Read Here I Go Again: A Novel Online
Authors: Jen Lancaster
Actually . . . I could probably brush up on my SEO knowledge before everyone gets here. I have a cursory understanding of it from my previous lifetime, but probably not enough to merit the fee they’re paying us. I pull up the video link and press
PLAY
.
Nothing happens, save for an endless loop of buffering.
Argh!
I thought the tech guy fixed the stupid thing!
You know what? Screw it. I realize the company’s having some minor cash-flow issues right now, but I’m the CEO (or am I the president?) (note to self: Check), and if I need a new laptop, then I’m buying one for myself. I probably have someone who does my purchasing around here, but I don’t have the desire to figure out who that might be. I’m stopping at Best Buy the next chance I have.
I’m already in no mood for shenanigans when I arrive in the conference room. ChaCha’s manager and attorney are in the hallway taking calls and I saw her father head toward the bathroom. Apparently these gentlemen are the glue that keeps the whole crew from going all Jerry Springer, for when I step into the room, shenanigans await. ChaCha’s lying on the table while Seraphina Tarzans from the light fixtures and steps on her back. Tawny’s with them but she’s not paying attention, as she’s preoccupied shoving my tiny espresso mugs from the buffet into her bag.
What the fruck?
I grab a chair at the head of the table. “Hello, Tawny,” I announce. “I see you’ve helped yourself to the coffee . . . cups.”
Tawny seems awfully pleased with herself. “Yeah! They’re the perfect size to do shots without using your hands. See? Your mouth goes right around them.” She clasps her hands behind her back and then, like Deva with so many corn dogs, she bends over to demonstrate.
That’s when Nicole enters.
I beam at her. “Good news, Nicole! Our cups are the perfect size for doing shots.”
Nicole pinches me as she passes, as if to tell me to cut it out. Oh, this is rich—the client’s giving our glassware oral and
I’m
the one who’s out of line? While we wait for the adults to join us, I pretend to look busy with my BlackBerry. I have a message from Jean in accounting.
Delete.
Nicole engages in small talk with the moron on the table and her posse while I make fists and imagine punching all of them.
“What happened to your back, ChaCha?” Nicole asks in a tone that indicates she’s sincerely concerned about ChaCha’s welfare. If so, that would make her the one person in this room who actually is. I glower at Tawny, who’s now pilfering our entire assortment of LUNA bars and Bavarian pretzels.
“I had, like, a rilly, rilly bad injury and stuff,” ChaCha replies.
“Ah,” Nicole replies. “New choreography? I was a dancer and I know how hard it can be on your body with the repetition of learning a new move. One summer at cheerleading camp we spent a day practicing cradle catches for basket tosses and I couldn’t lift my arms for a week.

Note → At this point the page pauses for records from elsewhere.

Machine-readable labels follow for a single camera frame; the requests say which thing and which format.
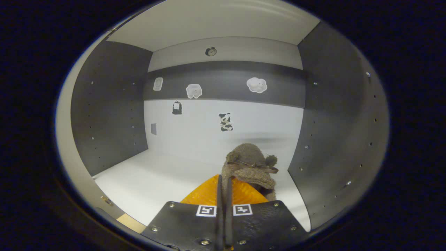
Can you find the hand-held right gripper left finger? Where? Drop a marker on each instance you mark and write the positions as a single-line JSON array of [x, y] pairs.
[[184, 223]]

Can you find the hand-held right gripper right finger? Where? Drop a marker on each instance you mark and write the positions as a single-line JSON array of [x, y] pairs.
[[261, 223]]

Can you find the white and grey shoe cabinet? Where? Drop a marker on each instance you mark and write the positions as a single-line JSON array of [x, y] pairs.
[[195, 167]]

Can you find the brown fuzzy shoe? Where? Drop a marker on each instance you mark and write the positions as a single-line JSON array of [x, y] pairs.
[[249, 157]]

Melissa over there had to help me brush my hair and teeth!”
I can’t help but grin at this shared memory. That was the summer after our freshman year, when we were still at LT South. Our high school was divided into two campuses—one for the freshmen and sophomores and one for the juniors and seniors. At South, the clique lines hadn’t yet been drawn and everyone was still friends with everyone, because we’d all grown up playing Barbies and army and freeze tag together. Membership in our club had one requirement: living geographically adjacent. The Belles didn’t even form into a unit until we all hit the North campus. In retrospect, those days at South were simple, happy times and—
“The doctor said she got hurt from texting,” Tawny volunteers.

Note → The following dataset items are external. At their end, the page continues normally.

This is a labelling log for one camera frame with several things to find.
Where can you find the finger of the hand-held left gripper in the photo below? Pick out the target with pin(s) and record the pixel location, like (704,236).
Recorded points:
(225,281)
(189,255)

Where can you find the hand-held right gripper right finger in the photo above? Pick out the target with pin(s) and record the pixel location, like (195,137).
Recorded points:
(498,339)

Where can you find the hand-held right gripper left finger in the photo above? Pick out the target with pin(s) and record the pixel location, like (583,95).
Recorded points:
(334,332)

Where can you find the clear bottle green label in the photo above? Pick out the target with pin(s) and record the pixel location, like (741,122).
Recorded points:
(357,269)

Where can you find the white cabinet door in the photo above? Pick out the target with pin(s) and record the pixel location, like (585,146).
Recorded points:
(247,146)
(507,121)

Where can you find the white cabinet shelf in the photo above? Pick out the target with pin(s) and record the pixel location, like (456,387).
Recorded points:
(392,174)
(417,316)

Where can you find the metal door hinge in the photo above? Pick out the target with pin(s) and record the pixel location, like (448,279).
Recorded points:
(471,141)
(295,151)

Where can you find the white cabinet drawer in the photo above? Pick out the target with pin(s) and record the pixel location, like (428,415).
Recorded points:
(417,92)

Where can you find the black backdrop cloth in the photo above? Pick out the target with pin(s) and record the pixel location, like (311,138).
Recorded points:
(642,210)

Oh, my God, who is parenting this child?
“I’m so sorry!” Nicole gushes. “How does that happen?”
Tawny shakes her head, yet her big blond bombshell of a hairdo moves entirely in unison with itself. “Well, Bobby ’n’ me checked her phone and she sends something like four hundred texts a day. I was all, ‘Keep it up, kid! You’re gonna get the Arthur-itis.’”

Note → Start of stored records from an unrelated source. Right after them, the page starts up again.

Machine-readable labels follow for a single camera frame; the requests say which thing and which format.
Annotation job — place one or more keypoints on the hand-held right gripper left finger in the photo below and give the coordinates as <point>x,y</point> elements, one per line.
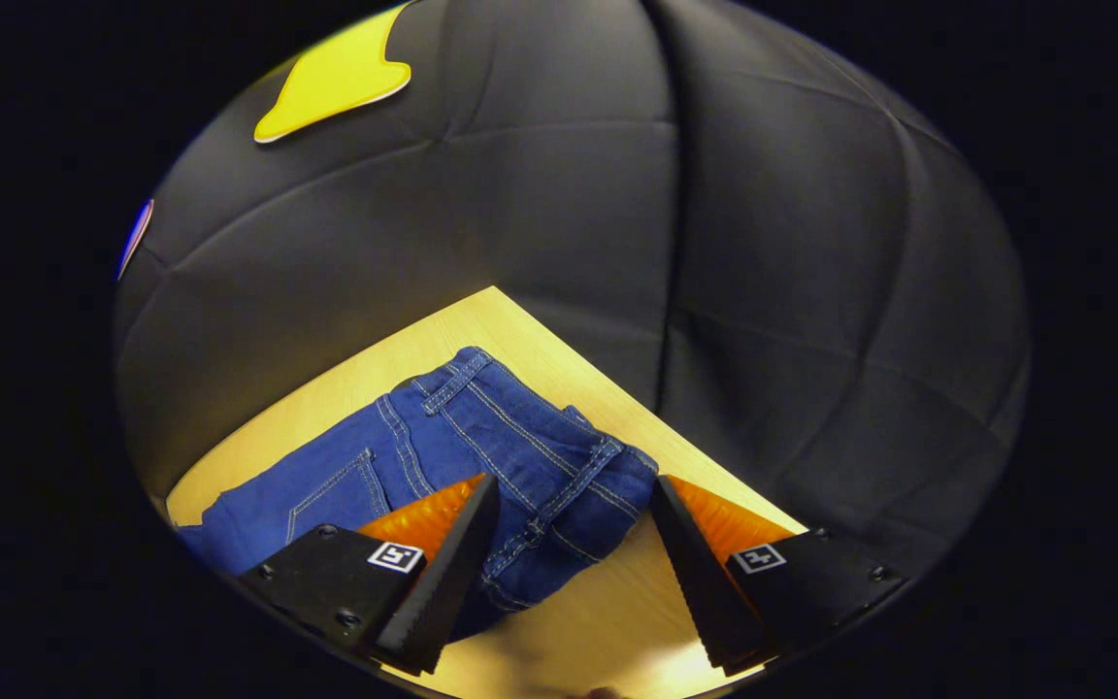
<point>447,582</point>

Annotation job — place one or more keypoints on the black backdrop cloth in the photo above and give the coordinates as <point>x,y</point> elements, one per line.
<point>569,194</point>

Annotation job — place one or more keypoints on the blue denim jeans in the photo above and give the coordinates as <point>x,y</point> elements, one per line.
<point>481,437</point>

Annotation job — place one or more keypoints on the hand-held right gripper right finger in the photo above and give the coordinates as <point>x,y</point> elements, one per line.
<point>700,582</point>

“Then you took her phone away, of course,” I suggest.
Tawny’s perplexed, like I just asked her to name the square root of pi to the tenth decimal. “Why’d we do that?”
“No one’s touching my frucking phone,” ChaCha declares with her face pressed into the table and her arms folded up underneath her chest.
“You would die!” Seraphina adds. She braces herself by holding on to the track lighting as she traverses ChaCha’s legs. I nervously eye the fixture. I can’t imagine they’re installed to handle any weight. They creak, but for now, fortunately, they’re staying put.
ChaCha snorts. “I know, right? Like, if I can’t tweet and shit? Then how are my fans going to know what I’m wearing and eating and when I poop?”
I’m about to interject when I notice that Nicole’s giving me the mother of all stink-eyes. Okay, fine. Let your not-stepdaughter get the Arthur-itis. I don’t care.
Nicole tents her hands and rests her chin on them so she can gaze directly into ChaCha’s face. “Sounds like this one has an excellent grasp of the importance of engaging in social media.”
“Um,
duh
,” ChaCha huffs. “Justin Bieber follows me. Actually, gimme my phone right now. I’ma DM him a picture of this!”
Tawny reaches into ChaCha’s bag, which I now realize is a Birkin.
Of course it is.
Of course it frucking is.
“One blingy ringy-dingy, baby gurl,” Tawny sings, sliding the phone down the length of the table, leaving many, many scratches in the fine wood.
I’m really, really trying not to come across as aggravated but does no one else consider this whole table-walk thing a problem? Also, those lights aren’t equipped to handle Slutty Spice yanking on them.
I say, “ChaCha, no one’s discounting the importance of building your brand via digital platform. But it stands to reason that if you’re injured, perhaps you could temporarily turn your texting and tweeting duties over to someone else, say, Seraphina.”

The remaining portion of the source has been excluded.